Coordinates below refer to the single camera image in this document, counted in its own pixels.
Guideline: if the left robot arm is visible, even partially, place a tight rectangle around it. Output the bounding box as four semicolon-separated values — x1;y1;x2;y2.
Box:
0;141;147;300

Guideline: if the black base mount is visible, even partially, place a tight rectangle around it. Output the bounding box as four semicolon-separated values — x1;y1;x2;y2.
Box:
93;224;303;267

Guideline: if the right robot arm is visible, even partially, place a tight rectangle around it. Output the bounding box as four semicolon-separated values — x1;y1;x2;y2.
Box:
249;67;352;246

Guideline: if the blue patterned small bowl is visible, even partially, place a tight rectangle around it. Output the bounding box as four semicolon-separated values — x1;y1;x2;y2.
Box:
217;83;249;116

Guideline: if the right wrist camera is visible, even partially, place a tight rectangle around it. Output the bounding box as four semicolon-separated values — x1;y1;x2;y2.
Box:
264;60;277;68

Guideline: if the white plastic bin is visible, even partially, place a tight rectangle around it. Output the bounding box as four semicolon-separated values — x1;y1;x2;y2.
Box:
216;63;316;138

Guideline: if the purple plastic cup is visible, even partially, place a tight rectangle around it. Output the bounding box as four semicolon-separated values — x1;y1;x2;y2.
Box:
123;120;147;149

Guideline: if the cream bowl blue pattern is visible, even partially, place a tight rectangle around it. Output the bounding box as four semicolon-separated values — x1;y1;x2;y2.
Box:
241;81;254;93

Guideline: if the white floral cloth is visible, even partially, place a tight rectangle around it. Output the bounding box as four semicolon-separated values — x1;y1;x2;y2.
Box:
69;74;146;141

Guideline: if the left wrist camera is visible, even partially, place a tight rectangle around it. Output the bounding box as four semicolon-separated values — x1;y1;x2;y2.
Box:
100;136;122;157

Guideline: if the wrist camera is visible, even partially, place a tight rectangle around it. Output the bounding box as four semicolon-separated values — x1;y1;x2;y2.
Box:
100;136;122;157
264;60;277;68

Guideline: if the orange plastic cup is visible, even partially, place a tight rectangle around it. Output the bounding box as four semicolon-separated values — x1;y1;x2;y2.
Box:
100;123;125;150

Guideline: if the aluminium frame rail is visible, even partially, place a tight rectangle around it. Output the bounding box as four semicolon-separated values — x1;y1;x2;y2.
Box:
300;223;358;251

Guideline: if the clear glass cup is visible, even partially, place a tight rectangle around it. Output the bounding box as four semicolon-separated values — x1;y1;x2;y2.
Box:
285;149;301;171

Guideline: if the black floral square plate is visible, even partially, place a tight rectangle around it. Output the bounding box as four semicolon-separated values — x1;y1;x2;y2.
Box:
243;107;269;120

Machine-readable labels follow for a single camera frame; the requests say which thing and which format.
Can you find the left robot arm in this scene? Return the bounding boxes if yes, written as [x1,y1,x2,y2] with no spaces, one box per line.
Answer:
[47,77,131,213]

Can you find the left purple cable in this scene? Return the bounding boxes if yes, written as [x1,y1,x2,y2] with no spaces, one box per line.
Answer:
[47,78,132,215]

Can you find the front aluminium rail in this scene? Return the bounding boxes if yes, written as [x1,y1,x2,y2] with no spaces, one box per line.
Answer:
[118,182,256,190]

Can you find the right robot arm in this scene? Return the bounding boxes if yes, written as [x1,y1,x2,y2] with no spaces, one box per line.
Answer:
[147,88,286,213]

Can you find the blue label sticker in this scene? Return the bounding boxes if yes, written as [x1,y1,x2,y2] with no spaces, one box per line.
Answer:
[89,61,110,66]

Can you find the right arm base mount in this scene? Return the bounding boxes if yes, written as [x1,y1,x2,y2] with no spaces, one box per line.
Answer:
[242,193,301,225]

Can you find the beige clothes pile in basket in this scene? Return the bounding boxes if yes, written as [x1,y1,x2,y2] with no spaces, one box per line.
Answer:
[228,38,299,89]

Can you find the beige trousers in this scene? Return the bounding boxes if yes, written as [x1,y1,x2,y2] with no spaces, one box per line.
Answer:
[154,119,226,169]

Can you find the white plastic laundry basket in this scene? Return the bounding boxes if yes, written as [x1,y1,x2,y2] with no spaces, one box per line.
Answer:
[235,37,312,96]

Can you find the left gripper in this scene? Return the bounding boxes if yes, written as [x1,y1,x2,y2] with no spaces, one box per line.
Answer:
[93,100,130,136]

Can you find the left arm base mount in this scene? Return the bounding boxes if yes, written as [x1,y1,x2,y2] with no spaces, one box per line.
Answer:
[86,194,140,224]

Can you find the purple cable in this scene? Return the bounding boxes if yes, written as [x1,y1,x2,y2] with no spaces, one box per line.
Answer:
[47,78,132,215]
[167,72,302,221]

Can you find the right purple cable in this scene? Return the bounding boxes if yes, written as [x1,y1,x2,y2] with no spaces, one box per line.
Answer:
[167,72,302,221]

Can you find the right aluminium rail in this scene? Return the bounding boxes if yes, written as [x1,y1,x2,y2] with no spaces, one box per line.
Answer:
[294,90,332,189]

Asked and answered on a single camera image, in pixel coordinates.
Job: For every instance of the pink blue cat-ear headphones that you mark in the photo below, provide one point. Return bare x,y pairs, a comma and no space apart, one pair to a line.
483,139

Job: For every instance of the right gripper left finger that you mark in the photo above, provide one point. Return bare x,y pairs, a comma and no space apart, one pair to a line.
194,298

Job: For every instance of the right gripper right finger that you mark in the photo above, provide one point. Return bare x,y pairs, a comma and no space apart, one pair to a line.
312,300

★ ★ ★

* Task description *
For every entry in the records above, write an exact copy.

* Written solution *
Coordinates below refer to the single camera image in this document, counted in its own pixels.
Guideline: if the left robot arm is visible, even partially, place a tight rectangle around it. Output the bounding box as four semicolon-separated values — x1;y1;x2;y2.
Box:
0;141;147;300

Guideline: if the black base mount is visible, even partially, place a tight rectangle around it. Output the bounding box as four semicolon-separated values — x1;y1;x2;y2.
Box:
93;224;303;267

Guideline: if the right robot arm is visible, even partially, place a tight rectangle around it. Output the bounding box as four semicolon-separated values — x1;y1;x2;y2.
Box:
249;67;352;246

Guideline: if the blue patterned small bowl is visible, even partially, place a tight rectangle around it. Output the bounding box as four semicolon-separated values — x1;y1;x2;y2.
Box:
217;83;249;116

Guideline: if the right wrist camera is visible, even partially, place a tight rectangle around it. Output the bounding box as four semicolon-separated values — x1;y1;x2;y2.
Box:
264;60;277;68

Guideline: if the white plastic bin is visible, even partially, place a tight rectangle around it. Output the bounding box as four semicolon-separated values — x1;y1;x2;y2.
Box:
216;63;316;138

Guideline: if the purple plastic cup is visible, even partially, place a tight rectangle around it. Output the bounding box as four semicolon-separated values — x1;y1;x2;y2.
Box:
123;120;147;149

Guideline: if the cream bowl blue pattern is visible, even partially, place a tight rectangle around it. Output the bounding box as four semicolon-separated values — x1;y1;x2;y2.
Box:
241;81;254;93

Guideline: if the white floral cloth is visible, even partially, place a tight rectangle around it. Output the bounding box as four semicolon-separated values — x1;y1;x2;y2.
Box:
69;74;146;141

Guideline: if the left wrist camera is visible, even partially, place a tight rectangle around it. Output the bounding box as four semicolon-separated values — x1;y1;x2;y2.
Box:
100;136;122;157

Guideline: if the wrist camera is visible, even partially, place a tight rectangle around it. Output the bounding box as four semicolon-separated values — x1;y1;x2;y2.
Box:
100;136;122;157
264;60;277;68

Guideline: if the orange plastic cup is visible, even partially, place a tight rectangle around it. Output the bounding box as four semicolon-separated values — x1;y1;x2;y2.
Box:
100;123;125;150

Guideline: if the aluminium frame rail is visible, even partially, place a tight rectangle around it. Output the bounding box as four semicolon-separated values — x1;y1;x2;y2.
Box:
300;223;358;251

Guideline: if the clear glass cup is visible, even partially, place a tight rectangle around it. Output the bounding box as four semicolon-separated values — x1;y1;x2;y2.
Box:
285;149;301;171

Guideline: if the black floral square plate is visible, even partially, place a tight rectangle around it. Output the bounding box as four semicolon-separated values — x1;y1;x2;y2.
Box:
243;107;269;120

Machine-readable labels follow for a single camera frame; the requests say which thing and which format.
Can you find the left robot arm in this scene? Return the bounding boxes if yes, written as [x1,y1,x2,y2] with no spaces, one box per line.
Answer:
[47,77,131,213]

Can you find the left purple cable in this scene? Return the bounding boxes if yes, written as [x1,y1,x2,y2] with no spaces, one box per line.
Answer:
[47,78,132,215]

Can you find the front aluminium rail in this scene? Return the bounding boxes if yes, written as [x1,y1,x2,y2] with no spaces, one box per line.
Answer:
[118,182,256,190]

Can you find the right robot arm in this scene? Return the bounding boxes if yes, written as [x1,y1,x2,y2] with no spaces, one box per line.
Answer:
[147,88,286,213]

Can you find the blue label sticker in this scene? Return the bounding boxes if yes, written as [x1,y1,x2,y2] with no spaces, one box per line.
Answer:
[89,61,110,66]

Can you find the right arm base mount in this scene? Return the bounding boxes if yes, written as [x1,y1,x2,y2] with no spaces, one box per line.
Answer:
[242,193,301,225]

Can you find the beige clothes pile in basket in this scene? Return the bounding boxes if yes, written as [x1,y1,x2,y2] with no spaces, one box per line.
Answer:
[228,38,299,89]

Can you find the beige trousers in this scene? Return the bounding boxes if yes, written as [x1,y1,x2,y2] with no spaces, one box per line.
Answer:
[154,119,226,169]

Can you find the white plastic laundry basket in this scene? Return the bounding boxes if yes, written as [x1,y1,x2,y2] with no spaces, one box per line.
Answer:
[235,37,312,96]

Can you find the left gripper in this scene? Return the bounding boxes if yes, written as [x1,y1,x2,y2] with no spaces, one box per line.
Answer:
[93,100,130,136]

Can you find the left arm base mount in this scene? Return the bounding boxes if yes, written as [x1,y1,x2,y2] with no spaces, one box per line.
Answer:
[86,194,140,224]

Can you find the purple cable in this scene? Return the bounding boxes if yes, written as [x1,y1,x2,y2] with no spaces, one box per line.
Answer:
[47,78,132,215]
[167,72,302,221]

Can you find the right purple cable in this scene? Return the bounding boxes if yes, written as [x1,y1,x2,y2] with no spaces, one box per line.
Answer:
[167,72,302,221]

Can you find the right aluminium rail in this scene? Return the bounding boxes if yes, written as [x1,y1,x2,y2] with no spaces, one box per line.
Answer:
[294,90,332,189]

Asked and answered on a single camera image, in pixel coordinates.
Job: For every instance of the pink blue cat-ear headphones that you mark in the photo below, provide one point. Return bare x,y pairs, a comma and no space apart, one pair to a line.
483,139

Job: For every instance of the right gripper left finger that you mark in the photo above, provide one point. Return bare x,y pairs, a comma and no space apart, one pair to a line.
194,298

Job: For every instance of the right gripper right finger that you mark in the photo above, provide one point. Return bare x,y pairs, a comma and no space apart, one pair to a line.
312,300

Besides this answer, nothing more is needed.